Charlie Alston Clemency Letter, CLEMENCY GRANTED JANUARY 2002

Clemency Granted: Life in Prision

Honorable Michael F. Easley
Office of the Governor
20301 Mail Service Center
Raleigh, NC 27699-0301 

Re: Charlie Alston

Dear Governor Easley:

On behalf of the American Civil Liberties Union, we urge you to exercise your discretionary power in favor of staying the execution of Charlie Alston now scheduled for January 11, 2002. We base our request for this extraordinary relief on the grounds that we have grave concerns that unless the execution is stayed and a new trial granted, a potentially innocent man will be put to death. Because of serious errors in the police investigation and very inexperienced defense attorneys, Mr. Alston did not receive a fair trial, undermining the reliability of the outcome. These errors include clearly insufficient factual evidence and legal arguments to demonstrate guilt, loss or destruction of potentially exonerating DNA evidence and ineffective assistance of counsel at both the trial and post-conviction levels.

INSUFFICIENT FACTUAL EVIDENCE

Mr. Alston was convicted on October 30, 1992 in Warren County Superior Court in the State of North Carolina in the murder of Pamela Renee Perry and sentenced to death on November 2, 1992. Ms. Perry was murdered in the bedroom of her home on the night of November 30, 1990. She was beaten with a hammer and suffocated with a pillow.

Mr. Alston was convicted on the basis of circumstantial evidence only, all of which was either tainted or indirectly material at best. There was no direct physical or testimonial evidence placing Alston at the crime scene, no evidence linking him to the murder weapon, no confession or admission, no fingerprints, no direct eyewitness testimony, and no DNA evidence. Further, Mr. Alston's appointed trial attorneys lacked the expertise to defend a person on trial for murder and failed to bring in relevant testimony to challenge even this evidence and the related legal arguments presented by the State.

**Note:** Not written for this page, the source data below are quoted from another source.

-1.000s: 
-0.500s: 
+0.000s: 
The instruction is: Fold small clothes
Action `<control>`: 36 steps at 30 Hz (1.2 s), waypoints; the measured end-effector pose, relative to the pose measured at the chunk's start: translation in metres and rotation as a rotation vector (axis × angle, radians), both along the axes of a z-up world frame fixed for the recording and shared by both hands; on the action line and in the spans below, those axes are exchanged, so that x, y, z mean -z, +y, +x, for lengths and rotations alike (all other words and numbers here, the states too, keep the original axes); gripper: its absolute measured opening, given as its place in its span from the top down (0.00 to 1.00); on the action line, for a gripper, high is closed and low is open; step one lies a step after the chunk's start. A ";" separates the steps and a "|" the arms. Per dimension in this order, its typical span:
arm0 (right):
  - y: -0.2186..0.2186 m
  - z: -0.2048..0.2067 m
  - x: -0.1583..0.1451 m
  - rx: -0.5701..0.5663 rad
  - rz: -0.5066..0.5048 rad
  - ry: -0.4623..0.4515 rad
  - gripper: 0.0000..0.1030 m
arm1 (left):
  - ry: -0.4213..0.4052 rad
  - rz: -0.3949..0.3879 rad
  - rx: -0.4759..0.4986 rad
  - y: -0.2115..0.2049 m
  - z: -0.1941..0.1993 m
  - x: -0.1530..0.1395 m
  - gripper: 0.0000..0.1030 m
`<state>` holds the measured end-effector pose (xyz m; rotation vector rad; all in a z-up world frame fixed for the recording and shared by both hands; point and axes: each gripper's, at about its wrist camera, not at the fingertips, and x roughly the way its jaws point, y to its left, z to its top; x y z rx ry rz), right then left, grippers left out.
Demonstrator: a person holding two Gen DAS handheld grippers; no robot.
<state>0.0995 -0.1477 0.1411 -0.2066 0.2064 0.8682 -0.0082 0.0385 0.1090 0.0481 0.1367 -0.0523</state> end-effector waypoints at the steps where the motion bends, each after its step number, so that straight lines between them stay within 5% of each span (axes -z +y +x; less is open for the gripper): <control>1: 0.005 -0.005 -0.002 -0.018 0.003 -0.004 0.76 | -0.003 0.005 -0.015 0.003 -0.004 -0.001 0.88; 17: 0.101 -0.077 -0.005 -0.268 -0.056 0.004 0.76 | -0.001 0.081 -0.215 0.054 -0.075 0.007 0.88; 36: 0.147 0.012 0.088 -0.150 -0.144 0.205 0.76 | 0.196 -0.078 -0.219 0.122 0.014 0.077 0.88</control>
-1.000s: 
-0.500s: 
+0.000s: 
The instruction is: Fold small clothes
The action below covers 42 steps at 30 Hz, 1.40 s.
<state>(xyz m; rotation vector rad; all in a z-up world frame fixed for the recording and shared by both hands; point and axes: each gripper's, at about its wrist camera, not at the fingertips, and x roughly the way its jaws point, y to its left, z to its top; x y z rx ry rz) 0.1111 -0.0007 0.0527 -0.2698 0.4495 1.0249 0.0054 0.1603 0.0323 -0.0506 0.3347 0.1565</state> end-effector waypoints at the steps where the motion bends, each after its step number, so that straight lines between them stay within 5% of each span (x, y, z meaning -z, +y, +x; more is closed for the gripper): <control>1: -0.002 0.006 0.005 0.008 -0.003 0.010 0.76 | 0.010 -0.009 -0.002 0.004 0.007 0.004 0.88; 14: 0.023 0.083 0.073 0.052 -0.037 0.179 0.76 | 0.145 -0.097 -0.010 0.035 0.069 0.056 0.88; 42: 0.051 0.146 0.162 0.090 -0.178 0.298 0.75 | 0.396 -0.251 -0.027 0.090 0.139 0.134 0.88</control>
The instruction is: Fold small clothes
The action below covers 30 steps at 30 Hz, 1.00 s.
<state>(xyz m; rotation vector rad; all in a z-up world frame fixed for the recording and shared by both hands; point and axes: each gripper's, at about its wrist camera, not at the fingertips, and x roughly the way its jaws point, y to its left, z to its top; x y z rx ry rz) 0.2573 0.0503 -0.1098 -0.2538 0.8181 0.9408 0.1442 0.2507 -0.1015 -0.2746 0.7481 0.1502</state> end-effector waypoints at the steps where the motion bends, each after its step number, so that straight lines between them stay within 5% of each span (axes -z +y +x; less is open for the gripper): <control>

The State's case was based entirely on a combination of innuendo, hearsay and tainted testimony. The main proof of motive was the testimony of several witnesses that Perry had reported to them that Alston had telephoned Perry before the murder and threatened her with serious harm. Even the most reliable of these witnesses acknowledged that Perry was not certain of the identity of the caller. The only other proof of motive was the fact that Alston had been convicted of assaulting Perry six weeks earlier. Other persons not called by the State acknowledged that Perry had been threatened by another boyfriend.

Only two pieces of evidence remotely connect Alston with the crime scene, both pieces of dubious value. First, there was testimony that he was seen in Perry's neighborhood on the night of the murder. Alston, however, lived in the neighborhood and was visiting Ms. Esteen Hymon, another resident of the neighborhood that evening. Second, two crack house operators testified that Alston had purchased $40.00 worth of crack with quarters within a week of Perry's death. Ms. Perry kept change she received as tips from her job as a waitress in a jar beside her bed. About $100.00 of coins from the jar was stolen on the night Perry was murdered. This testimony was given in exchange for agreement by the State not to indict one of them and not to request prison time for drug trafficking offenses for the other. Mr. Alston's trial attorneys failed to inform the jury of this deal. Further, the fingerprints found on the jar do not match Mr. Alston's nor do they match any member of the Perry household. Again, Mr. Alston's trial attorneys failed to inform the jury that a third person's, not Alston's fingerprints were found at the crime scene on this jar.

Besides this weak or unreliable factual evidence, there are several facts that would serve to exonerate Mr. Alston that did not come out during his trial.

First, despite the bloodiness of the crime scene, the clothes that Mr. Alston was seen wearing both before and after the death of Ms. Perry revealed no evidence of blood. The State claims that Mr. Alston probably washed his clothes but the highly sensitive tests the crime labs use to test for blood can detect blood in minute quantities. His clothes also tested negative for the presence of any fibers from the crime scene. Further, a state trooper who picked up Mr. Alston along with Ms. Hymon at 12:30 am after they had run out of gas did not notice the presence of blood on Alston's clothing, did not notice $100.00 in coins nor anything else unusual about his appearance or behavior. His trial attorneys failed to call this state trooper as a witness during the trial.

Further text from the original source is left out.